WORK ORDER » How do the lines below between the ones holding "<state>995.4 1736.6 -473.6" and "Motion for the", inclusive, read? Give them again exactly, with no other lines.

DATA »

——

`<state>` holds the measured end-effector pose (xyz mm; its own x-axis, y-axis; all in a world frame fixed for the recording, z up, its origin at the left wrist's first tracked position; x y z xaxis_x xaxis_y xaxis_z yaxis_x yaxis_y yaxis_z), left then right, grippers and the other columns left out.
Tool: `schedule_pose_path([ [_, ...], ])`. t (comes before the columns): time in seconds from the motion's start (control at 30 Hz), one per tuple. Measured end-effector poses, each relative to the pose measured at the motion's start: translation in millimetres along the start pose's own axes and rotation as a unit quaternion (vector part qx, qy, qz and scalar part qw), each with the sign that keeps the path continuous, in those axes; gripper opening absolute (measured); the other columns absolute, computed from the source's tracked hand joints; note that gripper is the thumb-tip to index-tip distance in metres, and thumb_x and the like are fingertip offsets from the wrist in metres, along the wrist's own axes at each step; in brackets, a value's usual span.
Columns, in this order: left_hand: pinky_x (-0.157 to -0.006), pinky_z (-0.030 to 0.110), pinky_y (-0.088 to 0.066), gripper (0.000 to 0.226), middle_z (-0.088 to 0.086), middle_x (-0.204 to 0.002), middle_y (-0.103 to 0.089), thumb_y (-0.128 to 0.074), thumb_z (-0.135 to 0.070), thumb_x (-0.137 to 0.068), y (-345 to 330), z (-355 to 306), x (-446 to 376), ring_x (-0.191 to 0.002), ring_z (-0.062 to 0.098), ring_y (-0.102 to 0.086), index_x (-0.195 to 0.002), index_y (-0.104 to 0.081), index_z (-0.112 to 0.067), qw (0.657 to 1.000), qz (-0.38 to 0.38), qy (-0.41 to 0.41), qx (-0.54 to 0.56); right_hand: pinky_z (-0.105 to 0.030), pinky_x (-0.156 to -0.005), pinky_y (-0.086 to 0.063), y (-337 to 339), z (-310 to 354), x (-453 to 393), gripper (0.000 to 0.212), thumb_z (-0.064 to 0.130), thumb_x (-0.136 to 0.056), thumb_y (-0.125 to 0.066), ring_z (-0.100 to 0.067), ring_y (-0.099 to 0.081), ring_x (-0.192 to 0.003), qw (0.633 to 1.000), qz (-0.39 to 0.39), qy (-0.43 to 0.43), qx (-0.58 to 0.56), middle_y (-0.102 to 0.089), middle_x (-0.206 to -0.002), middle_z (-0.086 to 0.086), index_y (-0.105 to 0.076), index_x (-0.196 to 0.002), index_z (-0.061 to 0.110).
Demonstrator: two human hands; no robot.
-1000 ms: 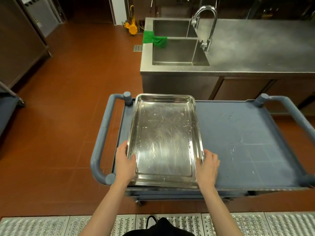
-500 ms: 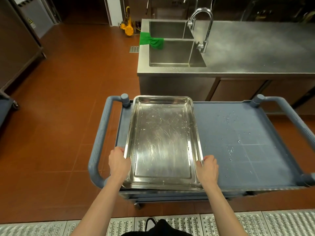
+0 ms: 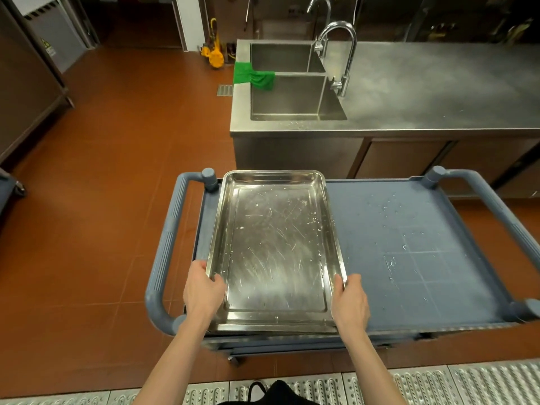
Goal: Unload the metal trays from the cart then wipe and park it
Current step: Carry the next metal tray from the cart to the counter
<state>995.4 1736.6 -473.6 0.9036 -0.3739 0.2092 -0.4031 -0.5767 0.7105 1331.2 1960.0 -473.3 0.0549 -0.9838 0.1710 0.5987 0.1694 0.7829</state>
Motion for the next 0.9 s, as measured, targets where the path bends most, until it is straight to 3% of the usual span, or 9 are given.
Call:
schedule_pose_path([
  [0.17, -0.055, 0.022, -0.033, 0.029, -0.021, -0.085, -0.05, -0.07, -0.018, -0.095, 15, -15, 5, -0.068, 0.001, -0.051, -0.115, -0.05, -0.023, 0.999, -0.022, -0.006, 0.046, -0.038, -0.057, -0.042, 13, 4, 3, 0.031, 0.038, -0.11, -0.05, -0.02, -0.049, -0.061, 0.997, -0.017, 0.013, -0.075, -0.059, -0.073, -0.007, -0.051, -0.094, 0.011],
  [0.4, -0.06, 0.023, -0.038, 0.023, -0.01, -0.096, -0.06, -0.065, -0.019, -0.097, 21, -60, 11, -0.078, 0.006, -0.057, -0.115, -0.053, -0.025, 0.993, 0.0, -0.041, 0.108, -0.031, -0.054, -0.04, 48, -4, 3, 0.031, 0.037, -0.108, -0.056, -0.019, -0.056, -0.064, 0.988, -0.05, -0.014, -0.142, -0.064, -0.074, -0.006, -0.056, -0.086, 0.017],
  [0.5, -0.062, 0.02, -0.036, 0.023, -0.014, -0.096, -0.059, -0.067, -0.02, -0.098, 17, -82, 18, -0.078, 0.003, -0.055, -0.115, -0.053, -0.026, 0.99, 0.011, -0.067, 0.124, -0.027, -0.055, -0.037, 67, -17, 10, 0.029, 0.041, -0.107, -0.057, -0.015, -0.058, -0.067, 0.985, -0.074, -0.034, -0.151, -0.064, -0.075, -0.003, -0.055, -0.084, 0.023],
  [0.9, -0.061, 0.031, -0.045, 0.018, 0.0, -0.098, -0.067, -0.064, -0.016, -0.098, -51, -166, 76, -0.073, 0.019, -0.061, -0.114, -0.06, -0.02, 0.973, 0.127, -0.13, 0.145, -0.031, -0.056, -0.039, 164, -103, 35, 0.024, 0.044, -0.105, -0.058, -0.012, -0.055, -0.063, 0.969, -0.165, -0.099, -0.155, -0.064, -0.077, 0.002, -0.056, -0.09, 0.026],
])
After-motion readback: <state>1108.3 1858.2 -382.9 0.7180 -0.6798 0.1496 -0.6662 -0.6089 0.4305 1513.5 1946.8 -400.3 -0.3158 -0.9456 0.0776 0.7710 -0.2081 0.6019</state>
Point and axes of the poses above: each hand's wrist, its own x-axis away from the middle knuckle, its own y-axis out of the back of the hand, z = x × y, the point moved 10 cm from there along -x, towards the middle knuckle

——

WRITTEN ANSWER »
<state>995.4 1736.6 -473.6 0.9036 -0.3739 0.2092 -0.4031 -0.5767 0.7105 1331.2 1960.0 -473.3 0.0549 -0.9838 0.1710 0.5987 0.1694 0.7829</state>
Motion for the next 0.9 s, as measured, targets where the path bends most, until it is straight to 3% of the usual span, or 9 are given.

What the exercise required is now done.